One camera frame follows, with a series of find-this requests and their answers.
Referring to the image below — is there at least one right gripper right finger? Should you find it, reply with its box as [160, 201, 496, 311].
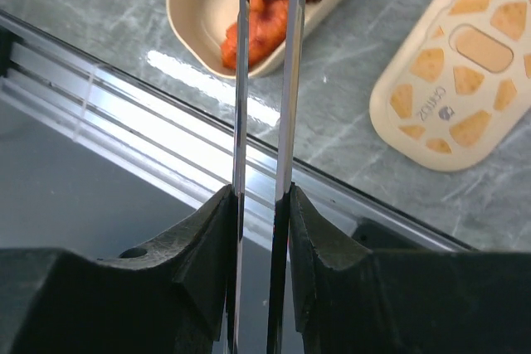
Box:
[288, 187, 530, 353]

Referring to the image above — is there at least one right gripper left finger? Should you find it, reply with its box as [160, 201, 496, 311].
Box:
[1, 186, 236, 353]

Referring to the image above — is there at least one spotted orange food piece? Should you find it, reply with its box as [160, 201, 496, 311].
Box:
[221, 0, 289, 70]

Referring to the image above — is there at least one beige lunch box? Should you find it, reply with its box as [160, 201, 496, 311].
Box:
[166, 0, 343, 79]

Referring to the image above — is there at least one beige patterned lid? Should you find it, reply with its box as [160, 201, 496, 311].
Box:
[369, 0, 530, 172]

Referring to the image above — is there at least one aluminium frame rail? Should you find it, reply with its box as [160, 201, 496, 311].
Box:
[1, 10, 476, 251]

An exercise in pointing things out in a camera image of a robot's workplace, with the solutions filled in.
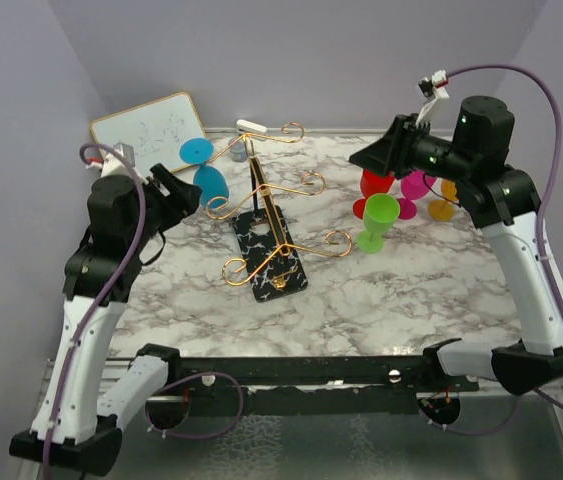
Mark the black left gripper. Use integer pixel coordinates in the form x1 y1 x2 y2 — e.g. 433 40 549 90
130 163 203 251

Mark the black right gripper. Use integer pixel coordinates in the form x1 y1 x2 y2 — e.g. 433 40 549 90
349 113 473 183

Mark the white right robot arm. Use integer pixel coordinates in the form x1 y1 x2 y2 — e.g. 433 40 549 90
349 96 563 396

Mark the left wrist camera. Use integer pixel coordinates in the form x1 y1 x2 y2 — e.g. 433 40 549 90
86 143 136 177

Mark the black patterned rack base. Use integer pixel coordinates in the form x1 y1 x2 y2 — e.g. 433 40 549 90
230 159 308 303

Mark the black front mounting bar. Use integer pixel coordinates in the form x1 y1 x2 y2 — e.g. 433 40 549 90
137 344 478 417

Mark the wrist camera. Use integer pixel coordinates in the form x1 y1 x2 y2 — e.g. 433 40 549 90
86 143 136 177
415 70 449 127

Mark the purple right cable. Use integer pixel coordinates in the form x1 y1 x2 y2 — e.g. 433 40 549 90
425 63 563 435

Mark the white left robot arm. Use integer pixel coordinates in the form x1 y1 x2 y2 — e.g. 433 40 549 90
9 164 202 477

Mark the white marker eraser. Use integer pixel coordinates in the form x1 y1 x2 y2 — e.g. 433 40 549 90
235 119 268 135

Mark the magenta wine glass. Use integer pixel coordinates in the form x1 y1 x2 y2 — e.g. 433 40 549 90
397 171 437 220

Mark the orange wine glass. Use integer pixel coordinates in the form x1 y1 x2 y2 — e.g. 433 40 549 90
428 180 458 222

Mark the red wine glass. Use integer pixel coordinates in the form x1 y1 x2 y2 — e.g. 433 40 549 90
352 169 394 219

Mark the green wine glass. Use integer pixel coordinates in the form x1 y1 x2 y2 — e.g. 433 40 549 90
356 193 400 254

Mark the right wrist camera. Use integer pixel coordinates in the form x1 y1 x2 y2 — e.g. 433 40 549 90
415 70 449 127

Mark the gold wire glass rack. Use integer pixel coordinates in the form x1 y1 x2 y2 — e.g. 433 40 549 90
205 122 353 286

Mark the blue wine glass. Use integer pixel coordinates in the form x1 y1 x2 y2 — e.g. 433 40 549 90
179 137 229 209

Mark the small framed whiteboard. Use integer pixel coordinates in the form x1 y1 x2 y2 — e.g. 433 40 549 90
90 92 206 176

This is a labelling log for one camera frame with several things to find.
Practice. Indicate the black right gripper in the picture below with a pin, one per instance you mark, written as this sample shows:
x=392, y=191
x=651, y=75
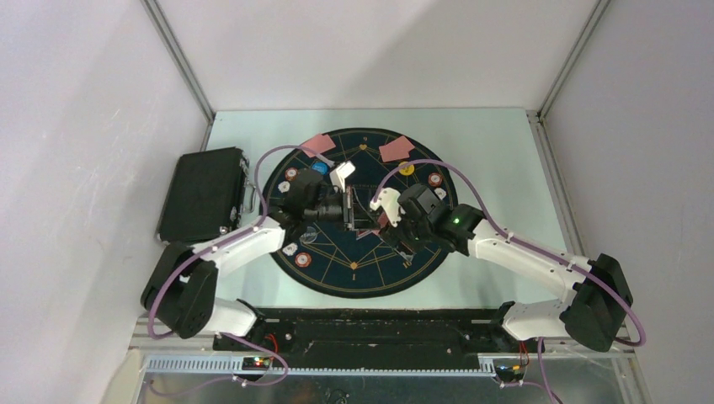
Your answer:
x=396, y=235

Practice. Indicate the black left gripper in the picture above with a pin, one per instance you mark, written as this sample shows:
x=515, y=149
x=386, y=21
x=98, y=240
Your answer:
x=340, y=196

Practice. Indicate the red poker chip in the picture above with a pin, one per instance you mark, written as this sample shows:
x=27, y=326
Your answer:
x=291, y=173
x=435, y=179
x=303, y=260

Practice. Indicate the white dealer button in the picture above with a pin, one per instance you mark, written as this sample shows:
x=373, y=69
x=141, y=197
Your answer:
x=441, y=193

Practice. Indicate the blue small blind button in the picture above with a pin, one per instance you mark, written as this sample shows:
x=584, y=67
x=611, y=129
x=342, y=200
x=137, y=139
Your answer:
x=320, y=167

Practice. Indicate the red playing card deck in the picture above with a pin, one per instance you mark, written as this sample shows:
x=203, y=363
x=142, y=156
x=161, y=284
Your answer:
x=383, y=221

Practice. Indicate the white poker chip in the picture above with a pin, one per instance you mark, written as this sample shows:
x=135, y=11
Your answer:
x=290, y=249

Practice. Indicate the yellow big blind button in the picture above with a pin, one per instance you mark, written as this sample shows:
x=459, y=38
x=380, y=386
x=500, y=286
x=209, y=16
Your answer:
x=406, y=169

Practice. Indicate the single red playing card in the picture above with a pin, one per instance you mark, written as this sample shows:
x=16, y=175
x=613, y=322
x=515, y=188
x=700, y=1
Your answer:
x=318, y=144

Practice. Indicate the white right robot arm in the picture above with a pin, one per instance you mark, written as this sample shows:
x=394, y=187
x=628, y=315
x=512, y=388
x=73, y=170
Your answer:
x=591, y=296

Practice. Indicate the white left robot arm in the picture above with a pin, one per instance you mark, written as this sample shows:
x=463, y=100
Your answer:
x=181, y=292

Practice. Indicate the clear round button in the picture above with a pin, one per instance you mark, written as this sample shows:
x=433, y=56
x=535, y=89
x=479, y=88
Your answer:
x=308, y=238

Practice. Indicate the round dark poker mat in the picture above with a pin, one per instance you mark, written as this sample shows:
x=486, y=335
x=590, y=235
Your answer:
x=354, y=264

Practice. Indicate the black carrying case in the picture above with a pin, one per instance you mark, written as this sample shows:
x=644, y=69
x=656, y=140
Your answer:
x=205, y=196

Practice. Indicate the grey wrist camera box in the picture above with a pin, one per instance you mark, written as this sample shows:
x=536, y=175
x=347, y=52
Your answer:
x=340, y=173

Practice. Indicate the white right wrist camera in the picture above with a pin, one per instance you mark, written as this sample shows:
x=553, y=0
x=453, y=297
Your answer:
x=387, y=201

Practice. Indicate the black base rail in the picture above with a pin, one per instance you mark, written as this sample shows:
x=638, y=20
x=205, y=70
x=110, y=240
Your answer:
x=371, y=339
--
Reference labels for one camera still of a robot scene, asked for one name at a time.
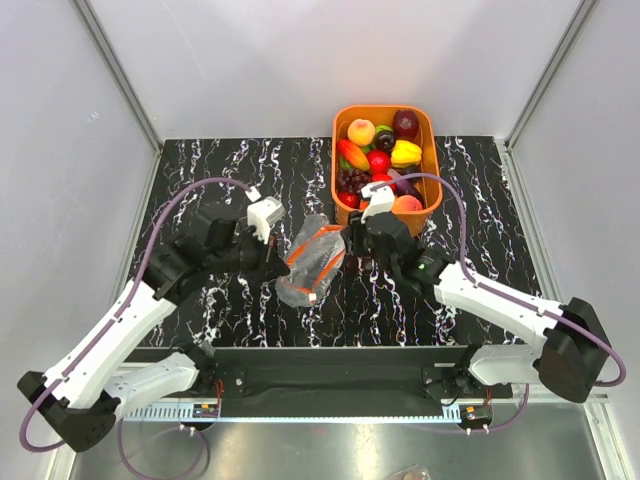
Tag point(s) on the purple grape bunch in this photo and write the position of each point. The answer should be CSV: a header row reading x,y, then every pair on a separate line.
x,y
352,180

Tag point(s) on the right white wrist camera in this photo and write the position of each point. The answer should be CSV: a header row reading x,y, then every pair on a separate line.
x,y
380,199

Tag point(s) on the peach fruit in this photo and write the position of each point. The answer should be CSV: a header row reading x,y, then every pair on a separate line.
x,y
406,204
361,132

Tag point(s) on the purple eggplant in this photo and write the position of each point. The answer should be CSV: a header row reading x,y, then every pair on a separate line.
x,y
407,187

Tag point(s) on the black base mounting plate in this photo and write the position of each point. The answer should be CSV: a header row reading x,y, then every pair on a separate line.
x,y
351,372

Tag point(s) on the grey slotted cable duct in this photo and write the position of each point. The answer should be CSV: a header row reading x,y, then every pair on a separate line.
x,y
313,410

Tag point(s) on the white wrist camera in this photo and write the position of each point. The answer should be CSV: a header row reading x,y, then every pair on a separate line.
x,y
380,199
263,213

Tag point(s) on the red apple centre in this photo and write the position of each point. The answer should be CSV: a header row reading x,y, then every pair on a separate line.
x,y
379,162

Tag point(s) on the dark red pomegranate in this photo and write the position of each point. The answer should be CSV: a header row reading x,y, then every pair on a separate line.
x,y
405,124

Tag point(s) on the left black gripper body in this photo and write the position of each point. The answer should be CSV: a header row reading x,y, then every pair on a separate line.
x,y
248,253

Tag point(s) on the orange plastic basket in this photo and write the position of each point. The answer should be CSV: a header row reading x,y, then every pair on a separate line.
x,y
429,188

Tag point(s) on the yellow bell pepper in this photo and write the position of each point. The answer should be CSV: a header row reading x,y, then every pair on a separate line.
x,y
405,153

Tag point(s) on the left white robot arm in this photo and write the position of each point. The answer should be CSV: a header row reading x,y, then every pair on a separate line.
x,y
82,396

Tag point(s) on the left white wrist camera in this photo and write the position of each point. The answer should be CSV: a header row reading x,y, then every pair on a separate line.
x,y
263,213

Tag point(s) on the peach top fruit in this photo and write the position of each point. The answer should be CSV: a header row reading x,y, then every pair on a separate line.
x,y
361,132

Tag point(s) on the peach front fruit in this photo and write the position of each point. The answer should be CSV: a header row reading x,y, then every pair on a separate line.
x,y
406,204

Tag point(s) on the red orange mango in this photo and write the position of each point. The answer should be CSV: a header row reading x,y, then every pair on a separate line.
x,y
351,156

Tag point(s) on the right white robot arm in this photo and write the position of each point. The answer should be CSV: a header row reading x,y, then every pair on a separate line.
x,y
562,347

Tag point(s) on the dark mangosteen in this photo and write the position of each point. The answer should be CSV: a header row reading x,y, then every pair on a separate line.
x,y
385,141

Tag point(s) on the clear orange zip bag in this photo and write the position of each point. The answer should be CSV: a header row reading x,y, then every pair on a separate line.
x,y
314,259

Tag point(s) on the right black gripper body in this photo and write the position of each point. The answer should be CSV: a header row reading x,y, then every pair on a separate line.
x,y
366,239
==
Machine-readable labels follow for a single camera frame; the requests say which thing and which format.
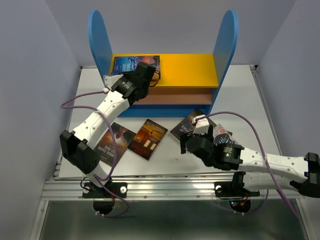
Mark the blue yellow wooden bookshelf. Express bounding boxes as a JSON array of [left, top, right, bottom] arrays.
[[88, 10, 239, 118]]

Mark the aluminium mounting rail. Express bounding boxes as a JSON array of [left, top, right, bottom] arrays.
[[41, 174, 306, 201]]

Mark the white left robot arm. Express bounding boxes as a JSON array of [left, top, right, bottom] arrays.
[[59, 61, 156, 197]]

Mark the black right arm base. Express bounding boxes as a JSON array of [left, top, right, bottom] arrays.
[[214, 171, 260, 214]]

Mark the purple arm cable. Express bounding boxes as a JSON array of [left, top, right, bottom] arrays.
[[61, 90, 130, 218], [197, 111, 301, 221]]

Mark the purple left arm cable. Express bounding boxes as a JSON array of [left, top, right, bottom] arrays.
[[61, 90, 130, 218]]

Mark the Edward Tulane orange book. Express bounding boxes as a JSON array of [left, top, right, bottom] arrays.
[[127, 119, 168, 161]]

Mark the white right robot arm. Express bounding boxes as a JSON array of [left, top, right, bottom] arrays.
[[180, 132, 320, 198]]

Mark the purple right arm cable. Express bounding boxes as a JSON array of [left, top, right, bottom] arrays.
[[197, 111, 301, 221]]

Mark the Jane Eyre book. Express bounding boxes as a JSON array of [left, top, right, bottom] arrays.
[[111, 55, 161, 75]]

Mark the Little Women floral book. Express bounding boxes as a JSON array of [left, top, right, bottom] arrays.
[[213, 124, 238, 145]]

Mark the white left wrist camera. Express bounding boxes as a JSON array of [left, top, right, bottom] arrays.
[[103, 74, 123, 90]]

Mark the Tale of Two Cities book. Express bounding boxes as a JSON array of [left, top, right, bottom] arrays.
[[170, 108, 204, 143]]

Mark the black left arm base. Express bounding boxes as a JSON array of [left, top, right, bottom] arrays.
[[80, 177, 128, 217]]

What the task asks | Only lines holding the word "beige" are wanted here; copy each from the listing.

Response area |
Referring to the image above — is there at least one beige lunch box? Should you find it, reply with its box as [160, 201, 496, 311].
Referring to the image above — is there at least one beige patterned lid? Should you find it, reply with its box as [160, 201, 496, 311].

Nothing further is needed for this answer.